> TASK GOAL:
The answer is all of the data, repeated exactly.

> SUPPLIED INFORMATION:
------------------------------------------------------------------------

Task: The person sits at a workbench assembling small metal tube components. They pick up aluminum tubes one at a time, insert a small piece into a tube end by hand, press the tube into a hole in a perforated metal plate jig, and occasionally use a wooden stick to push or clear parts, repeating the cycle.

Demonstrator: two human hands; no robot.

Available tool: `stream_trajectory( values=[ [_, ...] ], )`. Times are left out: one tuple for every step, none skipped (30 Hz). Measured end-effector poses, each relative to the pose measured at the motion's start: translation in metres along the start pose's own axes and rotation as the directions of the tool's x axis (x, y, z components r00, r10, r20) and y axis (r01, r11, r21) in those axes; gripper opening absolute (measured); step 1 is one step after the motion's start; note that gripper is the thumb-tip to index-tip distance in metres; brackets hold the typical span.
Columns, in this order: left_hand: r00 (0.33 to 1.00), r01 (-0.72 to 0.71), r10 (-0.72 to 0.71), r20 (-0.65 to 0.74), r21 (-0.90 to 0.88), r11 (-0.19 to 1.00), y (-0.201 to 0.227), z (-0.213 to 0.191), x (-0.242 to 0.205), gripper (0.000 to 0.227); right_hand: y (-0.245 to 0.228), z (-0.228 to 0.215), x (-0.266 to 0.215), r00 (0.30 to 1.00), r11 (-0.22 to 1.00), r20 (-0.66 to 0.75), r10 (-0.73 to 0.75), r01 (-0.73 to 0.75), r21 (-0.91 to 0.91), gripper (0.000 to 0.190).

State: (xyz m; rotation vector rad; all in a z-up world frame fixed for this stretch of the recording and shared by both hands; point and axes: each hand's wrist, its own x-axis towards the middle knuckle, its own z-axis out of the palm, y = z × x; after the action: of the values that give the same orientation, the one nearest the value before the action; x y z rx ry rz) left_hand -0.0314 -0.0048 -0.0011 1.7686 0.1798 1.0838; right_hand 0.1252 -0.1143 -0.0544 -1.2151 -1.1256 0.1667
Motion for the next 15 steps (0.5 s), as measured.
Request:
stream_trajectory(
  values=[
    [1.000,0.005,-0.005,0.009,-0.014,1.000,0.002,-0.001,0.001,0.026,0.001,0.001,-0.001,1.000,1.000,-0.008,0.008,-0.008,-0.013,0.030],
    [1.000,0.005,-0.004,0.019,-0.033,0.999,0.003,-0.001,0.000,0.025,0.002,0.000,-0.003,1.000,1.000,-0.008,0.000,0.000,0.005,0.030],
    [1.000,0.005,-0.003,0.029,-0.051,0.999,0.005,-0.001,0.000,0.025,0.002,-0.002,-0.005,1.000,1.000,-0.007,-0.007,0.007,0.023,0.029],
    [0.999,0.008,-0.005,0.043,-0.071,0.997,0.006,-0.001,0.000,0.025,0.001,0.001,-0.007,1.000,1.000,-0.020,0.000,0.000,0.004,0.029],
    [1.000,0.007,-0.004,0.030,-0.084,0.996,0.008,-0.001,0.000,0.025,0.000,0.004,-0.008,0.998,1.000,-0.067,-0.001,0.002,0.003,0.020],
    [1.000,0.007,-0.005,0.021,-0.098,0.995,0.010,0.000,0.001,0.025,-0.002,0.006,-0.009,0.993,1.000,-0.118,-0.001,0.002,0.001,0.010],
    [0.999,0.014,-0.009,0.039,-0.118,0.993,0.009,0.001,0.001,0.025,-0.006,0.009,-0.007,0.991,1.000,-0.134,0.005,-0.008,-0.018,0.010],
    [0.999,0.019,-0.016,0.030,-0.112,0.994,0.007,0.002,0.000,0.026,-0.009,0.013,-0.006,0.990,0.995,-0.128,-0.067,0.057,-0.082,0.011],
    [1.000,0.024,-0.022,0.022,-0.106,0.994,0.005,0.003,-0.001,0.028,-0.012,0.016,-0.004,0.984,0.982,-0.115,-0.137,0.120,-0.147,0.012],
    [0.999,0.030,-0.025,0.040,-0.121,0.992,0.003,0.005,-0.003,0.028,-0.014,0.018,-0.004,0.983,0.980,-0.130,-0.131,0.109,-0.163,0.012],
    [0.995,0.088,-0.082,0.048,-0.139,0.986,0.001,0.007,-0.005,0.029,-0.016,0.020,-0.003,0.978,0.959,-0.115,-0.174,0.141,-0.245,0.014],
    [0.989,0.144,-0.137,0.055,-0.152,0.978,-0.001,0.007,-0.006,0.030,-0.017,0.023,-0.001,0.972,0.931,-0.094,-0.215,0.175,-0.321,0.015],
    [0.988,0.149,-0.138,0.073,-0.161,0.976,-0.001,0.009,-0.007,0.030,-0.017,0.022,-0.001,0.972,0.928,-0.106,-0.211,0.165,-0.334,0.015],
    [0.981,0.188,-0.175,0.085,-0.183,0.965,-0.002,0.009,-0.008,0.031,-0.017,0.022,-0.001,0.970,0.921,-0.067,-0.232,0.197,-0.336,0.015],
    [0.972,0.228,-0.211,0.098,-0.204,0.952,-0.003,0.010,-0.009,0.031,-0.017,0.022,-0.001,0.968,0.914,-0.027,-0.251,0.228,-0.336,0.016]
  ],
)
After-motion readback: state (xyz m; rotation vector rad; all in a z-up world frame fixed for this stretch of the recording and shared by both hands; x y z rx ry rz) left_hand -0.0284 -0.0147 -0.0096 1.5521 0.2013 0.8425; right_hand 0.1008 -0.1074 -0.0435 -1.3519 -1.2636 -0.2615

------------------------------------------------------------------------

> EXERCISE ANSWER:
Task: The person sits at a workbench assembling small metal tube components. They pick up aluminum tubes one at a time, insert a small piece into a tube end by hand, press the tube into a hole in a perforated metal plate jig, and occasionally use a wooden stick to push or clear parts, repeating the cycle.

Demonstrator: two human hands; no robot.

Available tool: `stream_trajectory( values=[ [_, ...] ], )`. Times are left out: one tuple for every step, none skipped (30 Hz). Measured end-effector poses, each relative to the pose measured at the motion's start: translation in metres along the start pose's own axes and rotation as the directions of the tool's x axis (x, y, z components r00, r10, r20) and y axis (r01, r11, r21) in those axes; gripper opening absolute (measured); step 1 is one step after the motion's start; note that gripper is the thumb-tip to index-tip distance in metres; brackets hold the typical span.
Columns, in this order: left_hand: r00 (0.33 to 1.00), r01 (-0.72 to 0.71), r10 (-0.72 to 0.71), r20 (-0.65 to 0.74), r21 (-0.90 to 0.88), r11 (-0.19 to 1.00), y (-0.201 to 0.227), z (-0.213 to 0.191), x (-0.242 to 0.205), gripper (0.000 to 0.227); right_hand: y (-0.245 to 0.228), z (-0.228 to 0.215), x (-0.266 to 0.215), r00 (0.30 to 1.00), r11 (-0.22 to 1.00), r20 (-0.66 to 0.75), r10 (-0.73 to 0.75), r01 (-0.73 to 0.75), r21 (-0.91 to 0.91), gripper (0.000 to 0.190).

State: (xyz m; rotation vector rad; all in a z-up world frame fixed for this stretch of the recording and shared by both hands; point and axes: each hand's wrist, its own x-axis towards the middle knuckle, its own z-axis out of the palm, y = z × x; after the action: of the values that give the same orientation, the one nearest the value before the action; x y z rx ry rz) left_hand -0.0314 -0.0048 -0.0011 1.7686 0.1798 1.0838; right_hand 0.1252 -0.1143 -0.0544 -1.2151 -1.1256 0.1667
Motion for the next 15 steps (0.5 s), as measured.
Request:
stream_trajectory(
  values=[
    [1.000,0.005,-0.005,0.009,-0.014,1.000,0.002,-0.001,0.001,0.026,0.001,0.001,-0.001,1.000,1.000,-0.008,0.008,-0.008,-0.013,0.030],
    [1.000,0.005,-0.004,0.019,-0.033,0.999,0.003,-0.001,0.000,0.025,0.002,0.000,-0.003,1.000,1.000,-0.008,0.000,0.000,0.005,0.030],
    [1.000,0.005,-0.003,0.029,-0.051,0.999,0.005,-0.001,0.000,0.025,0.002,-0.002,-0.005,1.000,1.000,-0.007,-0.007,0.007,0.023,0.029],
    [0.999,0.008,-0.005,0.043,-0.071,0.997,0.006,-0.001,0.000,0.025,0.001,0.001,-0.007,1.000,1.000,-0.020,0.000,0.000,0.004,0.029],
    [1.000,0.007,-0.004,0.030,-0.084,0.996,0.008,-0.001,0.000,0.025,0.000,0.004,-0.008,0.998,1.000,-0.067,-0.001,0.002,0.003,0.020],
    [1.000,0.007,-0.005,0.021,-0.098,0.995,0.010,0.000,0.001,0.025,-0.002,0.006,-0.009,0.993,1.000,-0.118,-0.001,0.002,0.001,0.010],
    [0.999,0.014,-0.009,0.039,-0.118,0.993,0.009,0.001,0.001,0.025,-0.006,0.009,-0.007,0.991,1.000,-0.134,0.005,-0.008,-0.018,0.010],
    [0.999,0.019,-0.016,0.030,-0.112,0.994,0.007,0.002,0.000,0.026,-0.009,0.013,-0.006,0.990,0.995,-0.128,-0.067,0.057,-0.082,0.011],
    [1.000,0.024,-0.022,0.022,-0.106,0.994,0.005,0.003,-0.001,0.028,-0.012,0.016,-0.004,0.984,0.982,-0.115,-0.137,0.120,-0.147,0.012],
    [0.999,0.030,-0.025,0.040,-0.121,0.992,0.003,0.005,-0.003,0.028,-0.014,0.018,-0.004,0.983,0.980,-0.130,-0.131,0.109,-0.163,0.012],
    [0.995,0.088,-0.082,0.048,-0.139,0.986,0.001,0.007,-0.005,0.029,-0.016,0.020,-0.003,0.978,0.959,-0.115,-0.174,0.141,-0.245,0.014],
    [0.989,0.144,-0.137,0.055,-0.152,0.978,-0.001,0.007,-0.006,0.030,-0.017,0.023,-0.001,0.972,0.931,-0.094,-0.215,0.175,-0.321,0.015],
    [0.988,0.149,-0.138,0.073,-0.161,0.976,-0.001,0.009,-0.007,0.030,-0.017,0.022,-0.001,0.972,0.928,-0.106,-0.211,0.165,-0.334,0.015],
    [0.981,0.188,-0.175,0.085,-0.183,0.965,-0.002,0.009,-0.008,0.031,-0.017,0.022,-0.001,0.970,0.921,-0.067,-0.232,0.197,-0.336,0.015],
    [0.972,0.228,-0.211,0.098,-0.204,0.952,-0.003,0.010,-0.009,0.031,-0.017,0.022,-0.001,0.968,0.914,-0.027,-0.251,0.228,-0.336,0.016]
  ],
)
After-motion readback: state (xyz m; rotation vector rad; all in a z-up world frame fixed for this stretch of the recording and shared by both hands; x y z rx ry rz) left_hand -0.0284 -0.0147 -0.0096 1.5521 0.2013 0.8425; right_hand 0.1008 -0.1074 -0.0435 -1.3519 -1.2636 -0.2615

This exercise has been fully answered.